» **YOUR ASSIGNMENT**
Within the entries below, output exactly the lines between the line containing "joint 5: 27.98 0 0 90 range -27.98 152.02" and the line containing "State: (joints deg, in", inclusive, and omit any picture.

(Saved data entries)
=== Section Start ===
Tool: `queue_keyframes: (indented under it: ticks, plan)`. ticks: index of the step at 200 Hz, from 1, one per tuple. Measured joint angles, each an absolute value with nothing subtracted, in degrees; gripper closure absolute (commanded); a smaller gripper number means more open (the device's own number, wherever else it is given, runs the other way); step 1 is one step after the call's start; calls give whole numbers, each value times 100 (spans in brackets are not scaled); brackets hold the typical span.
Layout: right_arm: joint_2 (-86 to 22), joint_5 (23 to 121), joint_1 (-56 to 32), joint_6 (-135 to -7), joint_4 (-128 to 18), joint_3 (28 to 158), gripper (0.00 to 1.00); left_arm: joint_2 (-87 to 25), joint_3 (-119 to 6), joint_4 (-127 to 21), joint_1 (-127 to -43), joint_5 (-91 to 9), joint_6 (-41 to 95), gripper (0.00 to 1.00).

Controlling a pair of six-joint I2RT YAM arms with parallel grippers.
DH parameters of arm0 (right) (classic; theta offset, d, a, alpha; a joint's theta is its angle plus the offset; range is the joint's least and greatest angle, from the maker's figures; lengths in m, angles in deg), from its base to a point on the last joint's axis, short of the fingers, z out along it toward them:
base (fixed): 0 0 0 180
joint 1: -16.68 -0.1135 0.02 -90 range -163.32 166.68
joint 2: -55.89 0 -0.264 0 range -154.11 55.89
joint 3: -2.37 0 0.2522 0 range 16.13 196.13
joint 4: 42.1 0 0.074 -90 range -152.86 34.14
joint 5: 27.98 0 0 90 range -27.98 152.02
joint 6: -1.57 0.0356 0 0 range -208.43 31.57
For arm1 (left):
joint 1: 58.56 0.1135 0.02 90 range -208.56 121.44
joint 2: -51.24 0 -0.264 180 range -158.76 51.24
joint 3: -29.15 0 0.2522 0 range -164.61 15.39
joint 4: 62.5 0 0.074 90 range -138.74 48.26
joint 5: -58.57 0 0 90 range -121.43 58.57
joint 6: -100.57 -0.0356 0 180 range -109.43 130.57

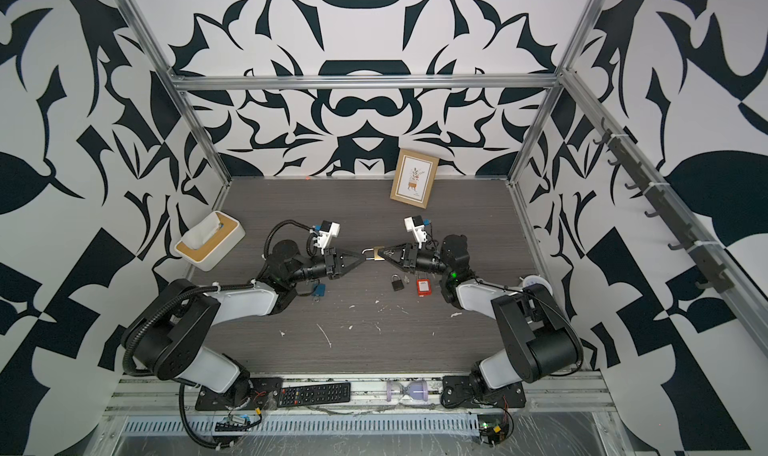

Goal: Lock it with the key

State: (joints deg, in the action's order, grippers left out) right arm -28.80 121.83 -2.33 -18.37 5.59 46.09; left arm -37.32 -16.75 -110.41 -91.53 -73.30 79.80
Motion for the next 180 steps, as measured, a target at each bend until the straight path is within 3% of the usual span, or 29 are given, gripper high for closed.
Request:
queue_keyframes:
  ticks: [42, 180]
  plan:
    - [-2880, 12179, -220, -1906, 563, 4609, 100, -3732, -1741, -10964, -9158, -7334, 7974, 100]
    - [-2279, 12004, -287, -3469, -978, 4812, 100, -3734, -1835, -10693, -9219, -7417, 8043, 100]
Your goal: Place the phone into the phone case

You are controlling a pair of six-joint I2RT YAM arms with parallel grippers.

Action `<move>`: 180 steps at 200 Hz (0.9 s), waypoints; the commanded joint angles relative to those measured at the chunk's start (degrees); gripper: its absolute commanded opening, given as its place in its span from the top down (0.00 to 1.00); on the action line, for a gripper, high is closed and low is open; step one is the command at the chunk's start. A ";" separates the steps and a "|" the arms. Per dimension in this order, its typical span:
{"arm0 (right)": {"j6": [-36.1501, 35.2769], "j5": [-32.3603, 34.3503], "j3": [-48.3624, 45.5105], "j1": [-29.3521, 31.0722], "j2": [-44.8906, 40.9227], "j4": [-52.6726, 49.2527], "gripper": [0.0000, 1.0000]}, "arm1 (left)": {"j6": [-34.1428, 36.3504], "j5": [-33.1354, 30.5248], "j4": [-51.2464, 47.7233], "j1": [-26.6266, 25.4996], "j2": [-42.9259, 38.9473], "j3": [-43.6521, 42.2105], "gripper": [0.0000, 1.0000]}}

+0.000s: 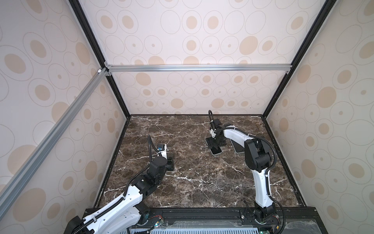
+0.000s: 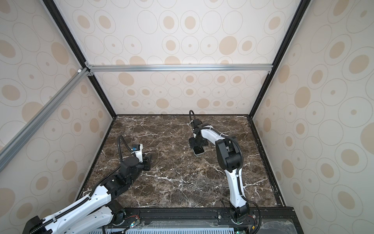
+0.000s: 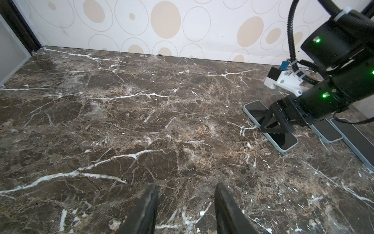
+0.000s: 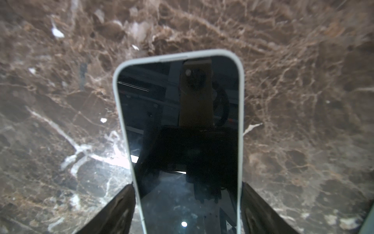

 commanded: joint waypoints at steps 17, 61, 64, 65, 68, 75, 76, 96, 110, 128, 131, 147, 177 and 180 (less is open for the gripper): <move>0.69 -1.43 0.07 -0.23 -3.97 -0.74 0.14 | -0.42 -2.25 2.10 0.56 -0.70 0.47 0.55; 2.55 3.02 -6.95 -0.47 -16.23 5.16 0.12 | 4.71 -13.02 11.68 2.32 -0.68 -1.94 0.48; 2.79 3.90 -8.34 -0.56 -17.91 6.25 0.13 | 5.35 -14.24 12.82 2.61 -0.64 -2.24 0.47; 2.88 4.15 -8.79 -0.63 -18.50 6.63 0.13 | 5.61 -14.42 13.18 2.75 -0.62 -2.38 0.46; 3.02 5.04 -10.04 -0.81 -20.21 7.83 0.12 | 6.20 -15.66 14.38 3.18 -0.52 -2.75 0.46; 3.26 6.96 -13.89 -1.34 -24.38 10.35 0.12 | 7.81 -17.77 17.70 4.45 -0.38 -3.75 0.46; 3.29 7.22 -14.42 -1.37 -24.99 10.66 0.12 | 8.03 -18.03 18.12 4.68 -0.36 -3.92 0.46; 2.33 12.54 -25.18 -3.94 -37.06 16.44 0.12 | 11.95 -20.51 28.22 9.51 1.58 -8.19 0.42; -0.20 17.22 -33.87 -6.17 -45.63 21.54 0.12 | 13.45 -20.34 33.66 13.87 4.23 -10.53 0.39; -5.69 20.69 -46.02 -10.70 -54.93 30.21 0.07 | 16.07 -17.91 38.96 18.38 7.89 -12.47 0.37; -6.47 21.35 -48.10 -11.11 -56.15 32.13 0.06 | 16.59 -17.01 40.09 18.99 8.29 -12.78 0.36; -10.78 21.48 -58.79 -14.57 -61.11 43.01 0.02 | 19.44 -12.60 44.26 22.44 11.27 -13.22 0.34; -15.43 16.33 -70.74 -18.11 -61.03 59.07 0.02 | 22.20 -4.08 52.73 27.99 17.18 -14.67 0.33; -15.46 15.47 -71.35 -18.52 -60.66 60.00 0.02 | 22.40 -3.07 53.71 28.51 17.83 -14.88 0.33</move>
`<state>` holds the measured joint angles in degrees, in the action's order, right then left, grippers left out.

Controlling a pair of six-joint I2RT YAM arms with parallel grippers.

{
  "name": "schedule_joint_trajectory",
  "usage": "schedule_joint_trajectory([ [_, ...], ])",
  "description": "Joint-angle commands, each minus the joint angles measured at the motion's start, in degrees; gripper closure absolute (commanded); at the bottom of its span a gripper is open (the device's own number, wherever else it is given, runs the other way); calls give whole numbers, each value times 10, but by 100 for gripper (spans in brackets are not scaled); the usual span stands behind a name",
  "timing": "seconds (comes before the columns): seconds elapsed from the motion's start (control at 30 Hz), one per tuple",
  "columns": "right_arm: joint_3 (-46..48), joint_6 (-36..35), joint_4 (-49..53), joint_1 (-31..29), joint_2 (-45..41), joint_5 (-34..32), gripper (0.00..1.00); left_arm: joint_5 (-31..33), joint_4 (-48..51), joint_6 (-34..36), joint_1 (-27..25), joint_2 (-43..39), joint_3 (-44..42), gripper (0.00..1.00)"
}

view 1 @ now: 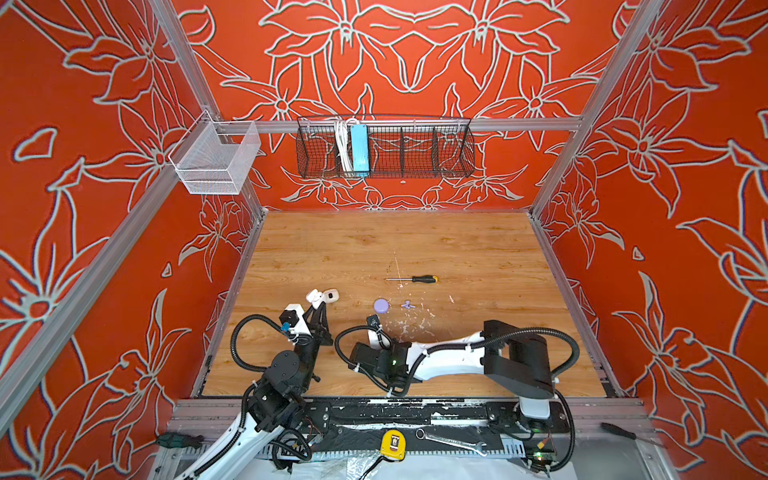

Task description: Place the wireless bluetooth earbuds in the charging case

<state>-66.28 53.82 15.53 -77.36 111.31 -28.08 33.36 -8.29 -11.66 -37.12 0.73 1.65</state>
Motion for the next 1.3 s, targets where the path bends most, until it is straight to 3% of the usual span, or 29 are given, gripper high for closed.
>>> schedule_joint_trajectory([
  [0.0,4,16,0,-3,-4,9,45,8,2,-10,2,-7,7,100],
  [0.2,12,23,0,-4,-12,14,50,8,3,-14,2,-7,7,100],
  [0.43,2,9,2,-18,-13,26,42,7,9,-18,2,-7,12,100],
  [0.6,9,24,21,-21,-13,14,42,8,13,-20,2,-7,14,100],
  [1.03,47,34,27,-21,-52,-7,54,11,19,-24,2,-7,17,100],
  [1.27,44,-8,-24,-21,-46,21,48,13,21,-24,2,-7,19,100],
])
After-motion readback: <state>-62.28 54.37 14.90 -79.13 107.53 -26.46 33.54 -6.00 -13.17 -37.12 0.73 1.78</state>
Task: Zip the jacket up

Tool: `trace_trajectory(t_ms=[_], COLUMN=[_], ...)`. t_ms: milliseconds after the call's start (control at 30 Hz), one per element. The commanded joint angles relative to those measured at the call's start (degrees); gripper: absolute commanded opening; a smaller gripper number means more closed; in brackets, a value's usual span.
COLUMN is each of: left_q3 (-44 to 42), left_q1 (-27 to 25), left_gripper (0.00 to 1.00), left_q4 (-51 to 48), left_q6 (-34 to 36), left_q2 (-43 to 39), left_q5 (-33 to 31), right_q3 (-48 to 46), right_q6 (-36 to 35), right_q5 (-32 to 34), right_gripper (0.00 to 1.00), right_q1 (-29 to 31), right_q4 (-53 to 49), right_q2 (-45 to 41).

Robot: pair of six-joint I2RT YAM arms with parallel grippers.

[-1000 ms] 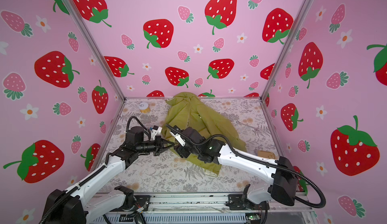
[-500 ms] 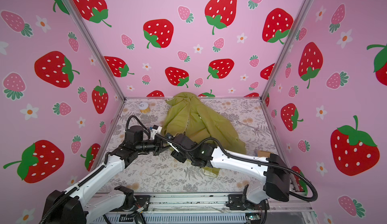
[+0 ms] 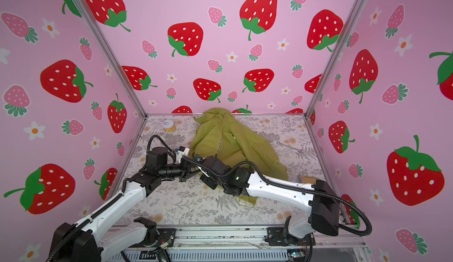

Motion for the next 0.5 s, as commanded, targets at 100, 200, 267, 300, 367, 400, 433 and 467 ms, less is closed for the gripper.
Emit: trace_trajectory(t_ms=[100, 200, 267, 300, 367, 400, 433, 467], left_q3=[1.6, 1.6, 1.6, 1.5, 1.5, 1.5, 1.5, 1.5], left_q1=[0.2, 0.2, 0.2, 0.2, 0.2, 0.2, 0.2, 0.2], left_gripper=[0.00, 0.00, 0.00, 0.00, 0.00, 0.00, 0.00, 0.00], left_q4=[1.3, 1.5, 1.6, 1.6, 1.7, 1.6, 1.6, 1.6], left_q6=[0.1, 0.0, 0.1, 0.1, 0.1, 0.1, 0.1, 0.1], left_q2=[-0.5, -0.3, -0.2, -0.2, -0.3, -0.2, -0.3, -0.2], left_q5=[2.4, 2.5, 2.5, 2.5, 2.6, 2.6, 2.6, 2.6], right_q3=[1.6, 1.6, 1.5, 1.5, 1.3, 1.2, 1.2, 1.1], right_q6=[-0.5, -0.4, -0.3, -0.3, -0.1, -0.2, -0.1, -0.1], right_q5=[-1.5, -1.5, -1.5, -1.4, -1.5, -1.5, -1.5, -1.4], right_gripper=[0.47, 0.38, 0.34, 0.33, 0.32, 0.32, 0.32, 0.32], right_q1=[0.4, 0.4, 0.4, 0.4, 0.4, 0.4, 0.4, 0.4], right_q4=[1.9, 1.8, 1.8, 1.9, 1.9, 1.9, 1.9, 1.9], right_q2=[-0.9, -0.9, -1.1, -1.2, -1.3, -1.5, -1.6, -1.7])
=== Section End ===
» **ANSWER BOX**
joint 5: 27.98 0 0 90 range -27.98 152.02
joint 6: -1.57 0.0356 0 0 range -208.43 31.57
For arm1 (left):
joint 1: 58.56 0.1135 0.02 90 range -208.56 121.44
joint 2: -51.24 0 -0.264 180 range -158.76 51.24
joint 3: -29.15 0 0.2522 0 range -164.61 15.39
joint 4: 62.5 0 0.074 90 range -138.74 48.26
joint 5: -58.57 0 0 90 range -121.43 58.57
joint 6: -100.57 -0.0356 0 180 range -109.43 130.57


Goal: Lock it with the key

State: (joints deg, in the action's order, grippers left out) right arm -28.80 121.83 -2.33 -18.37 5.59 46.09; left arm -37.32 -16.75 -110.41 -91.53 -73.30 79.80

No more output is required for this exercise.